Zsa Zsa juga mengaku pernah menyediakan makan prolong layaknya mendiang dokter Aulia Risma. Namun, akibat padatnya aktivitas, ia beberapa kali meminta bantuan orang lain untuk membelikan makan.

"(Meminta bantuan orang lain?) Iya, untuk makan prolong. Karena saya sudah merasa terlalu capek, saya berpikir untuk menghemat tenaga, sehingga saya membayar orang untuk membantu kita beli makan," tuturnya.

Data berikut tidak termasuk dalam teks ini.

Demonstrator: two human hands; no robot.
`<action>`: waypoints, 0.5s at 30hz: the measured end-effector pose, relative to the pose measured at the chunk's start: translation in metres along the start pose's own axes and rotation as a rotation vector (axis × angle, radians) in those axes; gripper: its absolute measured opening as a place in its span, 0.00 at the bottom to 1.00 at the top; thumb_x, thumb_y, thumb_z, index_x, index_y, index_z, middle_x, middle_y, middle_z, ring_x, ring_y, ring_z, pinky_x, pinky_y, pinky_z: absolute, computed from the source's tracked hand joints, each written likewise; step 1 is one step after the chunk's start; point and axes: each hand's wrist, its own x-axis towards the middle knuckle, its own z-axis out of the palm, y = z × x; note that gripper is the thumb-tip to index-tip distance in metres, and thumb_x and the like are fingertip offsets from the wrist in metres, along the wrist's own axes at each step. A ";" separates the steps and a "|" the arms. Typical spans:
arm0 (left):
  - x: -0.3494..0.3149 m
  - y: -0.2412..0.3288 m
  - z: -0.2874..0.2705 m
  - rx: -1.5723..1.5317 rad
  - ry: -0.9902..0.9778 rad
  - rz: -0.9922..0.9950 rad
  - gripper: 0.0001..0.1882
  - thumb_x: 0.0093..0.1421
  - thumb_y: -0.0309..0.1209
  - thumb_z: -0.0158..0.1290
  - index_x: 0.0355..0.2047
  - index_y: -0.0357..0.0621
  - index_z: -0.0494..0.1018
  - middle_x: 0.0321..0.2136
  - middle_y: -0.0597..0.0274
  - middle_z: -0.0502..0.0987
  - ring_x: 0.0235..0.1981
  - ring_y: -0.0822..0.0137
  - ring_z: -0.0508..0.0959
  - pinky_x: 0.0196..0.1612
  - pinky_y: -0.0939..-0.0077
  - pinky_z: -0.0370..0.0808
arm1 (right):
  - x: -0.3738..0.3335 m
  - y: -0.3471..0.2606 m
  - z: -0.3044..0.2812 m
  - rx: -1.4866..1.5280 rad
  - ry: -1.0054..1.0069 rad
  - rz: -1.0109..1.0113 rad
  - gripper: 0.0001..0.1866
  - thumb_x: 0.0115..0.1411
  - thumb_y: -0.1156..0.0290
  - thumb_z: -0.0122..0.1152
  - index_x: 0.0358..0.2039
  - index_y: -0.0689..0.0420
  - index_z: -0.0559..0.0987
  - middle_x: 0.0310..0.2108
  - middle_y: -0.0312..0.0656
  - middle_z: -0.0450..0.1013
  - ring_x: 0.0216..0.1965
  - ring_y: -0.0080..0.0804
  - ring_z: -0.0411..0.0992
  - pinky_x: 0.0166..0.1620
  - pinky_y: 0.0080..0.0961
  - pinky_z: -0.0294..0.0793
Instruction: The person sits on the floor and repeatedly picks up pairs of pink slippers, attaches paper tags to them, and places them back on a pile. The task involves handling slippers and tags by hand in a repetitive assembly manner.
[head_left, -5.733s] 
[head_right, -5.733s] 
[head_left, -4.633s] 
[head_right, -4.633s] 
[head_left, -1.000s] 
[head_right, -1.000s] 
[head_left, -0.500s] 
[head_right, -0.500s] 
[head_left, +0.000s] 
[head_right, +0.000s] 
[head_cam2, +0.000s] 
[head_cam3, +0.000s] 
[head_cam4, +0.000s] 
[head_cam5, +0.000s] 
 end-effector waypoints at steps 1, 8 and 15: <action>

Ia membenarkan bahwa kelelahan itu berdampak secara fisik maupun mental.

"Saya capek fisik, mental, berulang seperti itu. Tapi kadang saya melihat kakak saya sudah lulus, saya berusaha untuk bertahan," ucapnya.

Meski menghadapi beban kerja berat, Zsa Zsa mengatakan tidak pernah menerima insentif dari RSUP dr Kariadi. Mengenai makan prolong atau makanan tambahan untuk yang berjaga hingga larut malam, ia menyebut memang ada, tapi jumlahnya terbatas.

"Saya pernah dapat makan prolong dari Kariadi, tapi tidak semua dari RSUP Dr Kariadi. Mungkin dari jumlah (tidak cukup) karena selesai operasinya beda-beda," terangnya.

Ia juga memastikan, angkatan mendiang dr Aulia juga mendapatkan makan prolong pada semester awal. Setelah naik semester, tidak ada lagi kewajiban untuk membagi makan prolong.

"(Tanggung jawab menyediakan makan prolong) Cuma semester 1, saat sudah tidak semester 1 sudah tidak bertanggung jawab atas makan prolong," ungkapnya.

Begitu pula terkait iuran angkatan, Zsa Zsa menyebut hal itu juga hanya berlaku saat semester 1.

"Iuran angkatan itu hanya ada di semester 1," jelasnya.

Sebelumnya diberitakan, sidang perdana kasus PPDS Undip telah dilaksanakan Senin (26/5/2025). Terdakwa Taufik Eko Nugroho dan Sri Maryani yang memungut BOP sebesar Rp 80 juta per mahasiswa didakwa melanggar Pasal 368 ayat (1) KUHP tentang Pemerasan dan Pasal 378 KUHP tentang penipuan.

Sementara Terdakwa Zara, yang merupakan senior sekaligus 'kambing' alias kakak pembimbing angkatan Aulia, didakwa melakukan pemaksaan dan pemerasan terhadap juniornya di PPDS Anestesi Undip. Atas perbuatannya, Zara didakwa melanggar Pasal 368 ayat (1) KUHP tentang Pemerasan dan Pasal 335 ayat (1) KUHP tentang Pemaksaan dengan Kekerasan.